Some families have hope. Others have faith. The Shepherds of rural Oregon have Faith, Hope and Charly, three quirky sisters whose lives change forever when they reluctantly answer a personal calling to help other make amends.
Thirty-something single parent Charly Shepherd is satisfied with her life raising two children and thousands of plants in her family owned Sweet Shepherd Nursery. Then tragedy strikes. As she and her siblings struggle to keep the nursery going, Charly begins to believe her family’s destiny is greater than raising flowers. When the three sisters reluctantly delve into family secrets to help their ailing father fulfill a promise, their lives change forever as they pursue a new inspirational path of discovery, heartache, humor and redemption.
Heartsong is the first novel in the proposed Sisterhood of Shepherds series. The characters are interesting and the writing is solid, but I found the story didn’t really deliver on the promise. It seemed to take a long time to get into the story, to the point where the plot wasn’t actually clear. It wasn’t about the Shepherd family recovering from the hailstorm after their insurance cover accidentally lapsed. It wasn’t about the mysterious vandalism occurring around the Sweet Shepherd Nursery.

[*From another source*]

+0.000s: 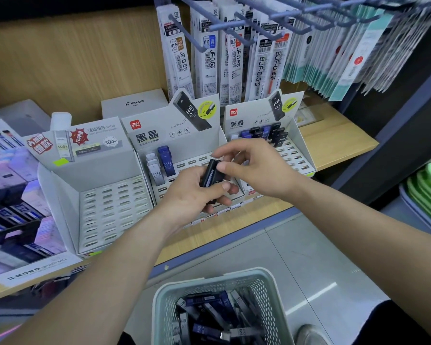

It eventually got around to the idea that the Shepherd girls had some kind of spiritual destiny to help others, but this seemed like a minor subplot rather than the whole point. Their first “project” was to help their father make right a wrong committed many years ago. However, even this was underwhelming, as the leadup to the big reveal made it sound as though Barry had done something awful (had an affair and a child out of wedlock at the very least), but the actual secret was something much more low-key, and I felt his level of guilt was misplaced.
I did like the relevant quotes at the beginning of each chapter, especially this one from Cicero:
If you have a garden and a library, you have everything you need.Overall, Heartsong was a nice story, but it wasn’t a compelling plot, had a weak ending (which hinged on one coincidences too many—really, how many widowed-and-remarried retirees still send Valentine’s cards to the guy they didn’t marry over forty years ago?), and it didn’t deliver on what was promised in the blurb.
Thanks to the author for providing a free ebook for review.